Henry Kuttner (1915-1958) may be referred to as “one of the most important science fiction authors you’ve never heard of.” He was incredibly prolific and versatile, writing countless short stories of science fiction, fantasy, horror, thriller, and adventure, as well as over a dozen novels. Many of his works have been adapted into movies and episodes of television shows, including The Twilight Zone. One of my favorite science fiction stories of all time, “Private Eye,” was written by “Lewis Padgett,” the pen-name of Henry Kuttner and his equally talented writing wife, C.L. Moore. I’ve blogged about a number of his novels before — The Time Axis, Destination Infinity, The Well of the Worlds — and I’m always eager to read more of his bibliography, though it isn’t always easy to find it.
I recently came across a reprint of Kuttner’s novel Valley of the Flame (1946), and jumped at the chance to read it. The cover below is that of the first book edition, from 1964.
The story is a somewhat standard “lost world” adventure story, with a few twists. One of those can be seen on the cover of the book: the lost world, the titular Valley of the Flame, is inhabited by intelligent, hyper-evolved cat people!
The story begins in a remote region of the Amazon, where medical researchers Brian Raft and Dan Craddock run a small health center, researching tropical diseases. In recent days, drums have been sounding in the surrounding jungle almost continuously, putting Craddock — an older man with a mysterious past — on edge. He becomes even more nervous when a pair of strangers arrive, one deathly ill, the other somehow… different. Soon, the sick man is dead, and the unusual man has left with Craddock, apparently against Craddock’s will.
Raft goes in pursuit, and the trail leads to a massive hidden valley of wonders. It contains the technology of a long-vanished civilization, the current race of cat people who have built their own civilization based on strength and violence, monsters created by evolution and science, and the Cavern of the Flame, containing a source of energy that powers all of it. Raft finds himself wrapped up in the intrigues of the cat people, which includes an effort to revive the slowly-dwindling flame: an effort that could destroy the entire valley, and possibly the world.
Valley of the Flame is, at heart, a very standard pulp adventure story. This is not surprising, as it was written for the March 1946 issue of Startling Stories, whose cover is reproduced below.
Kuttner is somewhat legendary for being able to write pretty much any genre of story for any market on demand. In this story, I get the feeling that his heart wasn’t particularly in it.
There are, nevertheless, wonderful flashes of brilliance in the story. The Valley is special due to the mystical properties of the flame which, in essence, speed up the metabolism of living things to an unbelievable rate. When the flame was at its full strength, countless generations of felines evolved into the intelligent race of cat people in the span of a few ordinary years outside the valley. Now, even with its power waning, the living things in the valley can effectively perceive months in the span of a single Earth day. This results in wonders to the perception of humans like Raft: boulders floating down at a leisurely pace in freefall, raging rivers move as slow as molasses. Plants which would ordinarily appear stationary instead have diabolical animation:
Those incredible columns seemed to be moving toward him, a giant Birnam Wood malignantly alive. Trees!

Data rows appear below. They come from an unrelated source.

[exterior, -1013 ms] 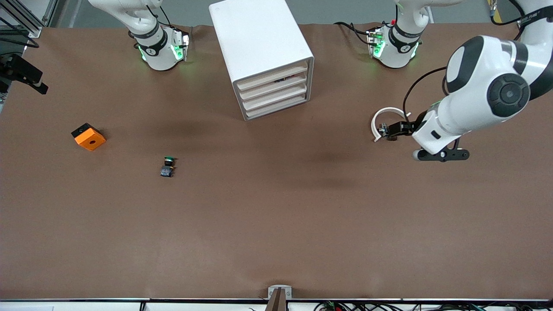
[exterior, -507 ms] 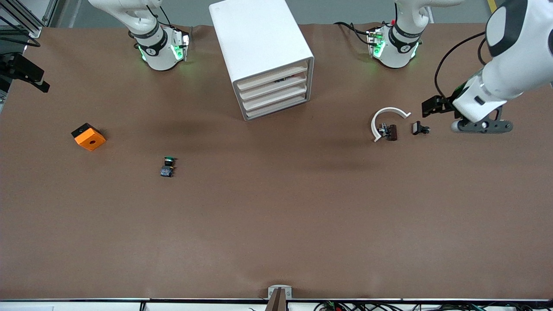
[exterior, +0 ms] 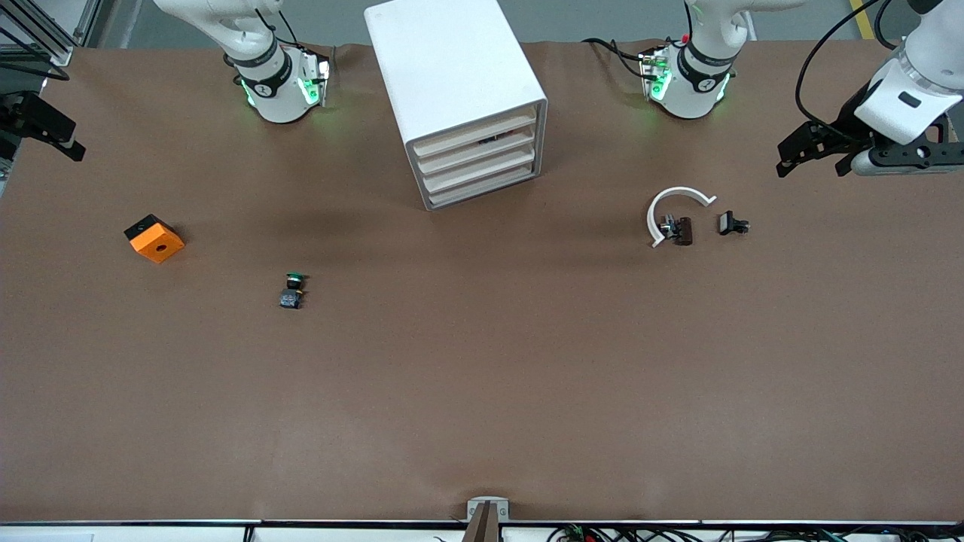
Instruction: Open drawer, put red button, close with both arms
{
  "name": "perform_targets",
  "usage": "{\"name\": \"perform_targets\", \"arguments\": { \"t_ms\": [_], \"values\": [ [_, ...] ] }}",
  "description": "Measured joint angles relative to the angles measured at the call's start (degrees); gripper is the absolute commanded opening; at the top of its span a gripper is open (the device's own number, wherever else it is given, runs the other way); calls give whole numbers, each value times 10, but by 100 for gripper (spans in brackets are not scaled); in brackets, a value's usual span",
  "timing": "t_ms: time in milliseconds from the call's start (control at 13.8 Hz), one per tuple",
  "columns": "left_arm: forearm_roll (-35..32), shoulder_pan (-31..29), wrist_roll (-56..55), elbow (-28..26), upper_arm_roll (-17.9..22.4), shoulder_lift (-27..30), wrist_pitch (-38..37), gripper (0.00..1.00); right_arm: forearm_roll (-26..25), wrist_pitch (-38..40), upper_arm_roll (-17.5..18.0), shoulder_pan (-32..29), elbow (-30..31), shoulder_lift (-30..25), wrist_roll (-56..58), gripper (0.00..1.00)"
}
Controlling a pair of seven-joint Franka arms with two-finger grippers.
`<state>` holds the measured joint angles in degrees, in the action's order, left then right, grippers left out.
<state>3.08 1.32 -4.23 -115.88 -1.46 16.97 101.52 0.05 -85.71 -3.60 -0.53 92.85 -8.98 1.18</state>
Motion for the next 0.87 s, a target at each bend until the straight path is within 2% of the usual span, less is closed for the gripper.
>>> {"name": "perform_targets", "arguments": {
  "t_ms": [145,434,651,869],
  "values": [
    [0,0,0,40,0,-14,-17,100,0,-3,0,0,0,0,0,100],
    [0,0,0,162,0,-80,-126,100,0,-4,0,0,-1,-2,0,100],
    [0,0,3,183,0,-106,-135,100,0,-4,0,0,-1,-5,0,100],
    [-20,0,26,185,0,-107,-138,100,0,-4,1,0,-1,-6,0,100]
  ]
}}
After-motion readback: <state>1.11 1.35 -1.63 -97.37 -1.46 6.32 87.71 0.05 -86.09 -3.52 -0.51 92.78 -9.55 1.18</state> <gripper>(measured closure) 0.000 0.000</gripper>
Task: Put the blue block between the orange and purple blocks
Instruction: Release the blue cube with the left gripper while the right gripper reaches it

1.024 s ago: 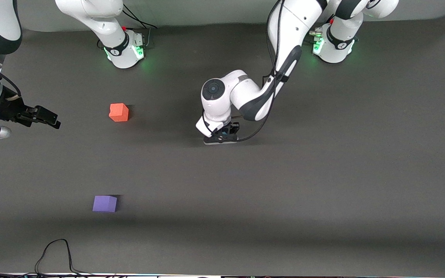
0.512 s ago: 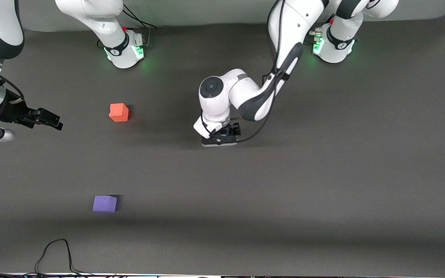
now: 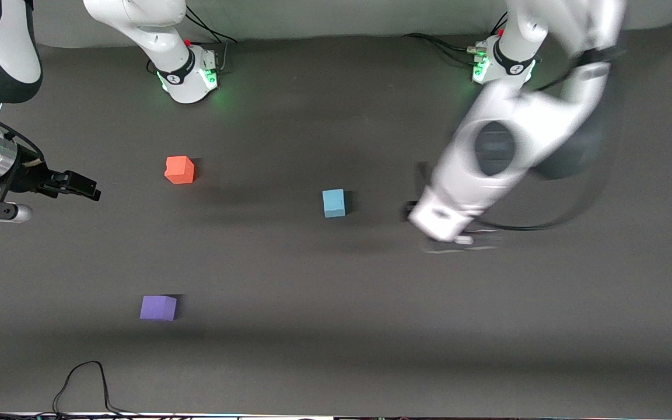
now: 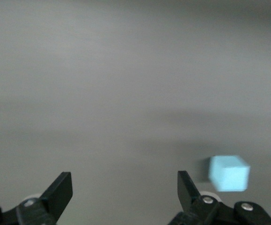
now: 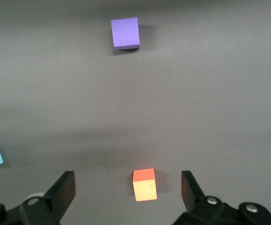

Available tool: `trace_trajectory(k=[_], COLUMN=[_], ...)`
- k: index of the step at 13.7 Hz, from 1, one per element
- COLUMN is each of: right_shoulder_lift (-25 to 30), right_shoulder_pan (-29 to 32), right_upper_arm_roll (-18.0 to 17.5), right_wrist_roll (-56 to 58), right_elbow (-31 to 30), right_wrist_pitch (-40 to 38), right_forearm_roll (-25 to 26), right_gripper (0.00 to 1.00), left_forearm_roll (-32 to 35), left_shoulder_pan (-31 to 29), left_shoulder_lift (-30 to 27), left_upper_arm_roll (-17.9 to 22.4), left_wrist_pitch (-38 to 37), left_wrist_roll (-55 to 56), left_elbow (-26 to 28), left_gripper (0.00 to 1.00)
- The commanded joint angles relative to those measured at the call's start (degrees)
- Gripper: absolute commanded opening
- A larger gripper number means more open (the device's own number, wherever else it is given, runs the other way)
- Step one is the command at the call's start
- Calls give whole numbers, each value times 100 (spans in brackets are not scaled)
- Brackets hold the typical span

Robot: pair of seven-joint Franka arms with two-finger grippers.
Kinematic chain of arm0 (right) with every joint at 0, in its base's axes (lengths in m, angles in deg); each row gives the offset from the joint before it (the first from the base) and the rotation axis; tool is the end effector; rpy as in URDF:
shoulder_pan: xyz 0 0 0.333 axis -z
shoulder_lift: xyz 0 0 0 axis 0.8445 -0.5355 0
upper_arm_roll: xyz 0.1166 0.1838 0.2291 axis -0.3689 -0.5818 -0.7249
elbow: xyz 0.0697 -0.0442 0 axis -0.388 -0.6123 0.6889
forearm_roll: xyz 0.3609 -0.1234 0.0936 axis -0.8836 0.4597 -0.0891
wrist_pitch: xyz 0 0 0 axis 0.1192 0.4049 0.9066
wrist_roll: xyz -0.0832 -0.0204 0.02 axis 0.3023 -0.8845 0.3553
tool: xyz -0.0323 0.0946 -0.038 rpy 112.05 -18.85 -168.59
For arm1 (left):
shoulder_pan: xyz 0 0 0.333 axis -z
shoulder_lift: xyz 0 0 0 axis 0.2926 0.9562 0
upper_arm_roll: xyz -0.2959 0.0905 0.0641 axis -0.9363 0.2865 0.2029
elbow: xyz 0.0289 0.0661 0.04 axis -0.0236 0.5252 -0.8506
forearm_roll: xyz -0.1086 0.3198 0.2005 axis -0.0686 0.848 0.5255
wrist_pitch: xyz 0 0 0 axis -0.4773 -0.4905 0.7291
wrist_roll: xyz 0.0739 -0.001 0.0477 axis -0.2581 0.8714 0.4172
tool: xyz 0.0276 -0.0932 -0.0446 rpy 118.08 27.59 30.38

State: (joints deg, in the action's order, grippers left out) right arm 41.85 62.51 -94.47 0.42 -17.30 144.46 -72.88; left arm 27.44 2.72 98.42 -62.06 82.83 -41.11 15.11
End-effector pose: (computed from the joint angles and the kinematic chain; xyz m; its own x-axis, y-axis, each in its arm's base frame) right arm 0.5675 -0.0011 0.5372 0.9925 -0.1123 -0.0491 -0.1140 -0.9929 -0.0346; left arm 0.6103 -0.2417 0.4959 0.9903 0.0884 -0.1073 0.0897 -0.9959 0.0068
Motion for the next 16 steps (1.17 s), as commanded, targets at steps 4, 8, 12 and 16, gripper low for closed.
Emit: trace_trajectory(k=[4, 8, 12, 16], right_shoulder_lift=[-576, -1289, -1921, -2712], right_shoulder_pan=[-1215, -2350, -2992, -4064], right_upper_arm_roll=[-36, -27, -18, 35], right_wrist_roll=[-736, -1751, -2231, -3390], right_elbow=[976, 1497, 1339, 1208], right_wrist_pitch=[-80, 112, 1060, 1983], right_forearm_roll=[-908, -829, -776, -287], right_gripper=[100, 100, 100, 100], left_forearm_roll=[-94, 196, 241, 241], left_shoulder_pan=[-2033, -2352, -2334, -2037], left_shoulder_lift=[-1167, -1625, -1828, -1845], left_upper_arm_roll=[-63, -63, -80, -19], left_wrist_pitch=[-921, -956, -1035, -1044], left_wrist_roll=[-2385, -2766, -2766, -2766], left_elbow=[695, 934, 934, 898], left_gripper=[100, 100, 100, 100])
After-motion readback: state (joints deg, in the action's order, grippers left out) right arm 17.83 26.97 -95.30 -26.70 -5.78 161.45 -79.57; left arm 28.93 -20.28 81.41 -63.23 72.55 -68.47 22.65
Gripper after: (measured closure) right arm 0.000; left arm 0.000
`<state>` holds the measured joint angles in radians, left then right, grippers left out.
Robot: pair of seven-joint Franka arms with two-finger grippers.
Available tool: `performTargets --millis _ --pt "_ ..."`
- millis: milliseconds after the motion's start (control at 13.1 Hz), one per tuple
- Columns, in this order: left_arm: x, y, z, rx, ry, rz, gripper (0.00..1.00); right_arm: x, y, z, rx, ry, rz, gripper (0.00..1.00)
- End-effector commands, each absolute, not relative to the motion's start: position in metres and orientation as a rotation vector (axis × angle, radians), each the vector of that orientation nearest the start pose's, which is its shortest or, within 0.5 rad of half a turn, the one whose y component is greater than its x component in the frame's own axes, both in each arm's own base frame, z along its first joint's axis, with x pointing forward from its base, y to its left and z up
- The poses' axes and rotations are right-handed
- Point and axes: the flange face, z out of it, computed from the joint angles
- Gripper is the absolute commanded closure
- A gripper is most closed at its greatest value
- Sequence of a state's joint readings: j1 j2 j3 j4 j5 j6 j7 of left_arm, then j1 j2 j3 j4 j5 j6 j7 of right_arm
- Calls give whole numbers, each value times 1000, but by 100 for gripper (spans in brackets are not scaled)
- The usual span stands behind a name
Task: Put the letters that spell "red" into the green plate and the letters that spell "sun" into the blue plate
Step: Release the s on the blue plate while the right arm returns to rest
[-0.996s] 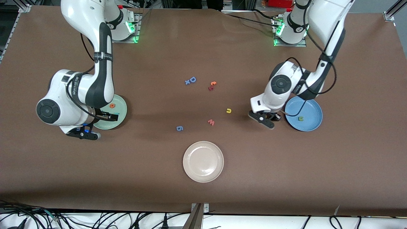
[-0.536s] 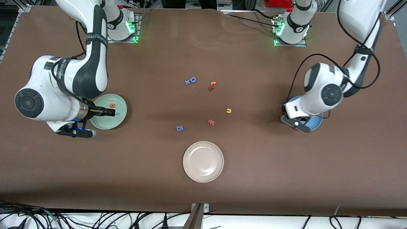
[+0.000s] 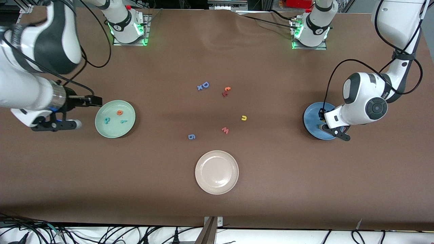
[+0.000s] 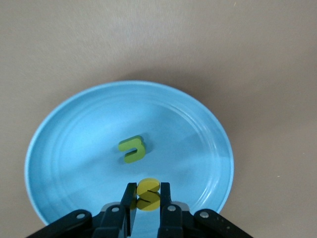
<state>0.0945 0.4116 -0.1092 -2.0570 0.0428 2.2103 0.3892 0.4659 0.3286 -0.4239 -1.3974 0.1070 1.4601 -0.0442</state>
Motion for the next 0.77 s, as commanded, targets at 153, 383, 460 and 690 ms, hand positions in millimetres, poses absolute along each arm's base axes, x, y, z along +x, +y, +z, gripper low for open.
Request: performTargets --millis 153,383,460,690 --pt "561 -7 195 -3136 676 444 70 579 44 557 -3115 -157 335 0" --pt "562 -8 199 -3138 669 440 67 537 7 552 -3100 -37 346 0" --pt "565 -12 205 -3137 665 428 67 536 9 551 -3100 -44 344 0" --pt "570 -66 245 -3106 773 322 1 547 -20 567 -3123 14 228 0"
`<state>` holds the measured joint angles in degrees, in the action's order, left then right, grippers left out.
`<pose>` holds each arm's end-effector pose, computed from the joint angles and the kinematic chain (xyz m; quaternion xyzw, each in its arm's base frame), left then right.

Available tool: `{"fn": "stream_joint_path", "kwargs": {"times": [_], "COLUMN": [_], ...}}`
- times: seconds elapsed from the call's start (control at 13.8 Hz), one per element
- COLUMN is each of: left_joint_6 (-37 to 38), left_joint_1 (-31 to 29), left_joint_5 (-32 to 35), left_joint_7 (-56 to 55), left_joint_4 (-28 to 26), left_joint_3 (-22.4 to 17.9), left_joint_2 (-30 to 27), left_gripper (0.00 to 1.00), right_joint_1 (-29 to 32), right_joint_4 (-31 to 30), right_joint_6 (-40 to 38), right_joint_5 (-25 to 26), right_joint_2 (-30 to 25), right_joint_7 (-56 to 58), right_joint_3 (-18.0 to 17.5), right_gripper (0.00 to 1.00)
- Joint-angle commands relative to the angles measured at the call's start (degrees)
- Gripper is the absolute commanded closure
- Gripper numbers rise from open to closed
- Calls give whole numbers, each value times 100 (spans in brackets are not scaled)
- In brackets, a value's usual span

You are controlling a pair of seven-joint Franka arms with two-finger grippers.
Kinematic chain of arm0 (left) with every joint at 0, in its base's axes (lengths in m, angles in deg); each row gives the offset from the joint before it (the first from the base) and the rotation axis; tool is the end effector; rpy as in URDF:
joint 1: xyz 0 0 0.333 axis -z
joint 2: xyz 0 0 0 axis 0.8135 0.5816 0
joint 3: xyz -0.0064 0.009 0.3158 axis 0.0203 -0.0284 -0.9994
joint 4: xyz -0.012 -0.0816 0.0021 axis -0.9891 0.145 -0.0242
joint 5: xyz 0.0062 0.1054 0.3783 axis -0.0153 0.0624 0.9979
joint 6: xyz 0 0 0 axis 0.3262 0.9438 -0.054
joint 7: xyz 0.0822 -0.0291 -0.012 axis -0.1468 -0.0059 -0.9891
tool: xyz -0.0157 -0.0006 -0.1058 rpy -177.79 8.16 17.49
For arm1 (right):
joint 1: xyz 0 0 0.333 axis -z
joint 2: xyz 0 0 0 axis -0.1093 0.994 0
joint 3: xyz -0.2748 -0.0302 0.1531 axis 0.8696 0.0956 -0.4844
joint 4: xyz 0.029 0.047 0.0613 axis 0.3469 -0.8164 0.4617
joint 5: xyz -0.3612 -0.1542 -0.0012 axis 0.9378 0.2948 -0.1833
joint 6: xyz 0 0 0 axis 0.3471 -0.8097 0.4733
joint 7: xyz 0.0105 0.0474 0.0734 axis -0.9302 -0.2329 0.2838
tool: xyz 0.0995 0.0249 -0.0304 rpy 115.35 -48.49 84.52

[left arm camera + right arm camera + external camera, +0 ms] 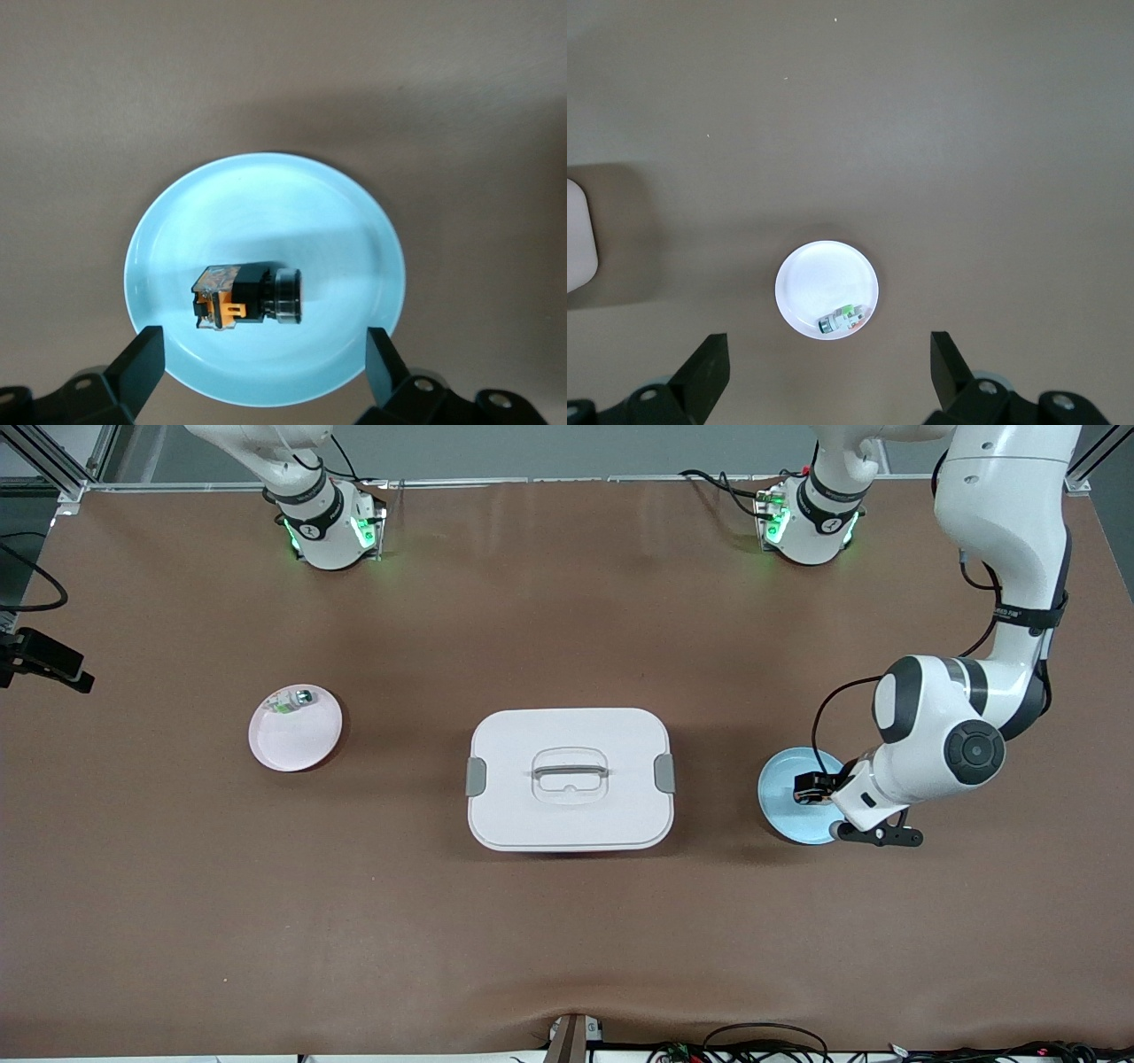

For they were trees, not Jurassic cycads, not tree-ferns. He could tell that. They were true trees, but they should have grown on a planet as large as Jupiter, not on Earth.
They were sanctuaries as well, retreats for living organisms, he saw as the trail passed near the towering wall of one. From a distance he had thought the bark smooth. Instead it was literally covered with irregular bumps and swellings.
Vines slid across the trunk like snakes, creeping with a slowness that belied the sudden flash of tendrils as — tongues? — snapped out to capture the insects and birds that fluttered past.
Rainbow flowers glowed on the leafless vines, and a heavy, sweet scent drifted into Raft’s nostrils. From something like a shallow shell that jutted from the trunk a lizard darted out, seized a vine, and carried it back, writhing, to its water-brimming den. There it proceeded to drown the snaky thing and devour it at leisure.
Kuttner has a lot of fun with the idea of super-metabolic processes, though even this never quite reaches the imaginative height of his other works. I found the story enjoyable, but it is not his best work.
One thing about Valley of the Flame bugs me now, though it probably wouldn’t have when I was younger. Raft ends up falling in love with one of the beautiful humanoid cat people, a women named Janissa. Knowing what I know these days about biology, the notion of interspecies romance seems rather creepy, especially species that are not even in the same biological order, four levels more general! Of course, the idea of sexy cat people is not unique to Kuttner, and is found in a lot of fiction. But it’s still weird.
In short: Kuttner’s Valley of the Flame is an entertaining, though rather conventional, pulp adventure story. It will be of most interest to fans of Kuttner’s work.